# Regular Season Game 66 Thread: Houston Rockets @ Toronto Raptors



## Cornholio (Feb 13, 2005)

​*(40-25)/(36-29)*

When/Where:
*Friday, March 16, 6:00 p.m.*
*Air Canada Centre*​












































*Alston / McGrady / Battier / Hayes / Yao*














































*Ford / Parker / Garbajosa / Bosh / Nesterovic*



*PREVIEW

Nearly an hour after beating the Los Angeles Clippers Wednesday night, Shane Battier wasn't much interested in trying to figure out what the Rockets needed to do to move up in the Western Conference's pecking order.

He had other thoughts in mind about the Rockets' future.

"We've reached the point in the season where it's crucial that we start playing at a high level," Battier said. "We're just trying to build some momentum for the playoffs."

The Rockets wouldn't mind getting started on Friday night.

With a little more than a month remaining in the regular season, the Rockets will visit the Atlantic Division-leading Toronto Raptors with hopes of beginning a late-season surge towards the NBA playoffs.

The Rockets (40-25) have won three of their past four games, but they've experienced mostly up-and-down play since returning from the All-Star break. They're just 7-6 over that span and haven't had at least a four-game winning streak since January.

Despite the muddled play, the Rockets are only trailing fourth-place Utah by 3 1/2 games. The Jazz have come back to Houston in the standings after dropping consecutive road games on a swing through Florida.

The Rockets wouldn't mind moving past Utah, but they're more concerned with getting in a groove over the final month of the season.

"We have to qualify (for the playoffs) and after qualification, we have to get the best seed," Rockets coach Jeff Van Gundy said. "But we can't become so distracted by trying to make the playoffs or improving our seeding that we forget about improving. This is the time where you have to get your individual game right and you got to have a team game that can stand up to anything under any conditions."

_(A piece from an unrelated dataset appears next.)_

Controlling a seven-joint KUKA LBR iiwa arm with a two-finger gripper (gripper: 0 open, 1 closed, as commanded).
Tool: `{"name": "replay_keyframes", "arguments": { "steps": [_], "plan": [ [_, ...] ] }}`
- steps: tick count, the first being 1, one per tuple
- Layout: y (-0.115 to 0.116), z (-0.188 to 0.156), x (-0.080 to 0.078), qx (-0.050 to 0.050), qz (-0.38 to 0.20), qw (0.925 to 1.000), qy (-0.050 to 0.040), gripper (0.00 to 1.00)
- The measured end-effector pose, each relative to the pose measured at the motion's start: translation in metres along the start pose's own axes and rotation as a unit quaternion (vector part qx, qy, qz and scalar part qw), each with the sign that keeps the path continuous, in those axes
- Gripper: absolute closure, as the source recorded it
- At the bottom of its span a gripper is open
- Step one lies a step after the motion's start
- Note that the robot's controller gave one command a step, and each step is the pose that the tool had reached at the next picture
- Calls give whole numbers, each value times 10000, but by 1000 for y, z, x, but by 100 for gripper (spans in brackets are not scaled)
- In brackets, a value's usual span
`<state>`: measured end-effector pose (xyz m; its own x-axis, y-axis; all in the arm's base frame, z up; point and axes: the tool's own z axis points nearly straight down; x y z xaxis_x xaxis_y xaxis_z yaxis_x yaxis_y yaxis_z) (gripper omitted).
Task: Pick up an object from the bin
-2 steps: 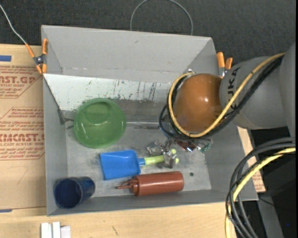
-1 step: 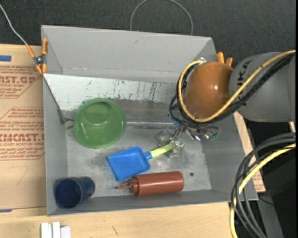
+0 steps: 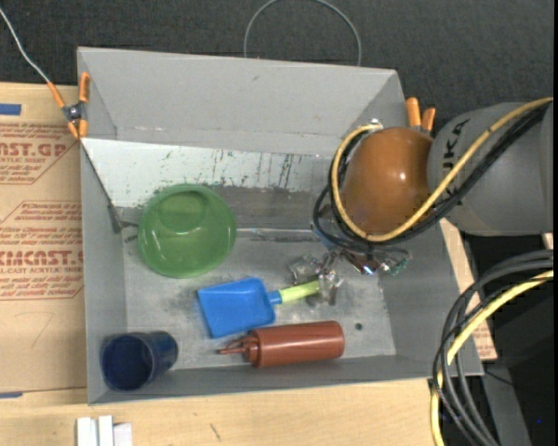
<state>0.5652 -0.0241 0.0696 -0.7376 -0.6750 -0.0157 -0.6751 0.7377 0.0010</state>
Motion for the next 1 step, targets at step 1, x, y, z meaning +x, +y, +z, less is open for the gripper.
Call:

"We have 33 more days in the regular season," the coach added. "If you improve well enough, you'll give yourself chances to win games (in the playoffs). And if you don't improve, even if you win enough to qualify, you're not going to be in position to play well enough."

Unsurprisingly, Van Gundy has concluded that his team needs to play better.

After watching the Rockets blow a 17-point advantage before sliding past the Clippers Wednesday, Van Gundy wasted little time ticking off a list of concerns that have been bugging him since the All-Star break.

He didn't care for the Rockets' relaxed style of play in the second quarter. He criticized his team for not making Elton Brand work harder for his buckets. And, of course, he was less than thrilled with his team's rebounding performance.

Over the past three weeks, Van Gundy could have made some of those same points on any other night. The Rockets have been outrebounded in eight of their last 13 games. Even more astonishing, a team that has boasted the league's best defensive numbers through most of the season has allowed nine of its last 13 opponents to shoot better than 44 percent.

Van Gundy simply sees a team that needs to do a better job of getting better with the NBA postseason on the horizon.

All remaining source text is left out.